[[ DATA IN THIS EXERCISE open ]]

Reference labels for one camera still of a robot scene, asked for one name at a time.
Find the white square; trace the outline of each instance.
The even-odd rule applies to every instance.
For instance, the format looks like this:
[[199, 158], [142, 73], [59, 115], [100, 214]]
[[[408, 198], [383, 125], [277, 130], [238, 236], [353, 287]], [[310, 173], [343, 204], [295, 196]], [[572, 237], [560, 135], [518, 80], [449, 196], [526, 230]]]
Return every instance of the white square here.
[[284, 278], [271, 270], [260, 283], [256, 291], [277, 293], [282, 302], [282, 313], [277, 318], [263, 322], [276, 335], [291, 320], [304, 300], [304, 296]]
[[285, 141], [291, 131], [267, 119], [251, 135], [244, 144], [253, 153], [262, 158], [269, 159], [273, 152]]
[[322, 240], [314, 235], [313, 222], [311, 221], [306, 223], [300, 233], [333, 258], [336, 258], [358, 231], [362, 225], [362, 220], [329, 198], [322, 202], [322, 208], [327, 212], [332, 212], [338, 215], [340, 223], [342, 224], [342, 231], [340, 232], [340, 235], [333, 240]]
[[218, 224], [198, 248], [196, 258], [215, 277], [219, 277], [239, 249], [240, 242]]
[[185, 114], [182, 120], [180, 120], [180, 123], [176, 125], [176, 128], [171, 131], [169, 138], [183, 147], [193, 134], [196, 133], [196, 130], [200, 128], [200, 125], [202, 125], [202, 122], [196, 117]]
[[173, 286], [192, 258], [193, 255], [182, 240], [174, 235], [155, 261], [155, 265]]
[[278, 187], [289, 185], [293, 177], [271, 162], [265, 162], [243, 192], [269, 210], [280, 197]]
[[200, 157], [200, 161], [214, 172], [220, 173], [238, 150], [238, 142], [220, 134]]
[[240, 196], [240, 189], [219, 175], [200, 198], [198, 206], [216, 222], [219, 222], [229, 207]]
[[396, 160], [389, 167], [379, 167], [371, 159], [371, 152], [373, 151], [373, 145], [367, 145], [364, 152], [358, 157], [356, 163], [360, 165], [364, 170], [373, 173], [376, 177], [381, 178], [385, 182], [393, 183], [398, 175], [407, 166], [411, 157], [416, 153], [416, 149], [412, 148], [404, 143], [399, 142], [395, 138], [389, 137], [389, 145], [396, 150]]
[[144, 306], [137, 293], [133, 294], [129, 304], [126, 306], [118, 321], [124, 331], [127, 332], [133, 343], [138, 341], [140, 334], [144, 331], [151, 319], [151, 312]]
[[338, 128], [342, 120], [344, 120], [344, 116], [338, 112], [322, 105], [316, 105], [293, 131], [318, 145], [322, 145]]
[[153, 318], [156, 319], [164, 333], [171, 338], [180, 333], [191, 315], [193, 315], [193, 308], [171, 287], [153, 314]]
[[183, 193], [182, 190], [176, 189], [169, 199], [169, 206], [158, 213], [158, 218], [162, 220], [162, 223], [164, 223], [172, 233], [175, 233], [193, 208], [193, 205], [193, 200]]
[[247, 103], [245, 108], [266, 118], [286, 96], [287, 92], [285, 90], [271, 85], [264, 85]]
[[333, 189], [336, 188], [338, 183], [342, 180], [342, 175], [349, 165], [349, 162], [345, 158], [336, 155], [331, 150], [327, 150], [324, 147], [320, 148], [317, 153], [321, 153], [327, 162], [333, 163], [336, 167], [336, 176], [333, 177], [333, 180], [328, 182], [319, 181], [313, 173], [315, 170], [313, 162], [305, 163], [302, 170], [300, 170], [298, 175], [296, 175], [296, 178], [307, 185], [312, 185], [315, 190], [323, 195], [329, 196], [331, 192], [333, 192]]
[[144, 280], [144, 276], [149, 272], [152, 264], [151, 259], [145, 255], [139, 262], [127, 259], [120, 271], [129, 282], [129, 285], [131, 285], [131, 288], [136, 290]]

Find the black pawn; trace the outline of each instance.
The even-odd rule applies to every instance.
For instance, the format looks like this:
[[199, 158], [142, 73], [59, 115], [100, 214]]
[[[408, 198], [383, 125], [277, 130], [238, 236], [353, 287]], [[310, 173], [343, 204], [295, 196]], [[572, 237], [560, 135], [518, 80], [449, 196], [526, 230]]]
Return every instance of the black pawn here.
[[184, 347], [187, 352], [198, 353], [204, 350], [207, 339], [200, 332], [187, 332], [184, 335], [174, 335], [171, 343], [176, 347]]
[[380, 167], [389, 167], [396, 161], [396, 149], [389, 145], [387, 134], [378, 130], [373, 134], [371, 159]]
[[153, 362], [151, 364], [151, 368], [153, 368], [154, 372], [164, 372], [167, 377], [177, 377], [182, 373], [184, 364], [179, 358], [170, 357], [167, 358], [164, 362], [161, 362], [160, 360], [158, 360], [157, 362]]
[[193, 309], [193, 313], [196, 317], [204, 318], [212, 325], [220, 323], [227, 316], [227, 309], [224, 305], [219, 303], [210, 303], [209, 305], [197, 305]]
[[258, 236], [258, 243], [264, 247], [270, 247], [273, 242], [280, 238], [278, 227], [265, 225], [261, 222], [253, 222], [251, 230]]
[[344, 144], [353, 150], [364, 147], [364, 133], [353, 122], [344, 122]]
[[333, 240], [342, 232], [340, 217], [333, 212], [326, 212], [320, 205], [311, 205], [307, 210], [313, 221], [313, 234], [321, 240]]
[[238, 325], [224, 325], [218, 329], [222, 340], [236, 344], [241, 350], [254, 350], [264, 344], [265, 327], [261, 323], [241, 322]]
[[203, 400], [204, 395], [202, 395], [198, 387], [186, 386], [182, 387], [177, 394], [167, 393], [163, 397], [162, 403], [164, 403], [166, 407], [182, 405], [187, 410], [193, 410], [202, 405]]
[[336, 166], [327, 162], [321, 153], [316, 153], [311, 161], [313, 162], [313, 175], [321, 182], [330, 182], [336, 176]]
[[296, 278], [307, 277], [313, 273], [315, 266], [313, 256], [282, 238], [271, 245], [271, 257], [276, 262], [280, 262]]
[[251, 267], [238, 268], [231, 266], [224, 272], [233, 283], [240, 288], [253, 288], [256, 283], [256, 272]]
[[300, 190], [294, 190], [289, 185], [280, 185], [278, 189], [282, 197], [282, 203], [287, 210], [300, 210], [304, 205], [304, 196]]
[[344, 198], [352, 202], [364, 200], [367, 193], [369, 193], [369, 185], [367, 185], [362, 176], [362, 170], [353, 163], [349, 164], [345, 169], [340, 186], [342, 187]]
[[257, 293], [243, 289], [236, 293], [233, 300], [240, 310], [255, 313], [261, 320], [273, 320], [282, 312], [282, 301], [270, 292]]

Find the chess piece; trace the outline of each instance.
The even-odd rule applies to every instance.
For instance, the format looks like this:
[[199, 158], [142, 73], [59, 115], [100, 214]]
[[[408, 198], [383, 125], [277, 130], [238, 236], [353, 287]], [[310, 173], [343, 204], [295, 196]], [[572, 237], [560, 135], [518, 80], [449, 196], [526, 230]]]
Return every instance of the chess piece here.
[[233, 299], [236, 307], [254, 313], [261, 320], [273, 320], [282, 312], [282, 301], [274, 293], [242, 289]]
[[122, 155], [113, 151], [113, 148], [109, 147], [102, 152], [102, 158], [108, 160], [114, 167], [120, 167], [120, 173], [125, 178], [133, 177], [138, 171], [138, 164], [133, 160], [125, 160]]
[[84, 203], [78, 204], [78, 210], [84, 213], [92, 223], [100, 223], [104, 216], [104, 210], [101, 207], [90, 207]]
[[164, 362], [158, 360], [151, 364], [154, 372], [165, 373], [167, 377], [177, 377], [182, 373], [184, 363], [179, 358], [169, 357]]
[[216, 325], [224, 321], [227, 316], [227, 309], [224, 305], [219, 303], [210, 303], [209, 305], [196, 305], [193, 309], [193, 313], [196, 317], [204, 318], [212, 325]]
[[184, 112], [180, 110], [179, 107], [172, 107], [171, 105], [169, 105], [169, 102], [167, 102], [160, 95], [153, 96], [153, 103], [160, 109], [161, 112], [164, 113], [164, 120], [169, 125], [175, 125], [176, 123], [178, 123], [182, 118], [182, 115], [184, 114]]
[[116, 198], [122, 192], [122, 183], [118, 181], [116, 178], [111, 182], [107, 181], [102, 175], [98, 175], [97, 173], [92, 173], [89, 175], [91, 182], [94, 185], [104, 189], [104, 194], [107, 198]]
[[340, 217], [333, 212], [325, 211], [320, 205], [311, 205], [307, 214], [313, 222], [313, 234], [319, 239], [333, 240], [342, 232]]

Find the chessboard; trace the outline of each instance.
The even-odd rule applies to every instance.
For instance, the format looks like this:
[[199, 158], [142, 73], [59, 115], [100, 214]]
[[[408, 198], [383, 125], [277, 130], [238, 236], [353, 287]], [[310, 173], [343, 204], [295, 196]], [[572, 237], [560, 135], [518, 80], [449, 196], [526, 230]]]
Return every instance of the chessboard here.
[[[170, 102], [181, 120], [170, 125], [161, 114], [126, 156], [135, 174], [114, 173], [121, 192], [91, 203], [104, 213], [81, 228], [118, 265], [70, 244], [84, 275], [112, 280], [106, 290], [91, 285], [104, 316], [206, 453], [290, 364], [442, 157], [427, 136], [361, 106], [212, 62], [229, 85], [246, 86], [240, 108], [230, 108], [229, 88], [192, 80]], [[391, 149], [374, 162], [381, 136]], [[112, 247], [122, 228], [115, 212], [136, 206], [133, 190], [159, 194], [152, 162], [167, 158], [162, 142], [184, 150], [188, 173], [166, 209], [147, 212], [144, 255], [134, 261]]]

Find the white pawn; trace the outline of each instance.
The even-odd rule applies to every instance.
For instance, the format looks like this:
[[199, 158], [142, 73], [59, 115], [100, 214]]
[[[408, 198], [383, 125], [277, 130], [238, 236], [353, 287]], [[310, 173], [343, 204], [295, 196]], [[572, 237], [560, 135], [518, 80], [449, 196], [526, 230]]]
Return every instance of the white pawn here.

[[ DATA IN THIS EXERCISE closed ]]

• [WHAT THE EXERCISE ASKS]:
What are the lines above that hold the string "each"? Copy them.

• [EXPECTED OUTPUT]:
Find the white square; trace the outline of each instance.
Find the black pawn; trace the outline of each instance.
Find the chess piece; trace the outline of each instance.
Find the chessboard; trace the outline of each instance.
Find the white pawn; trace the outline of each instance.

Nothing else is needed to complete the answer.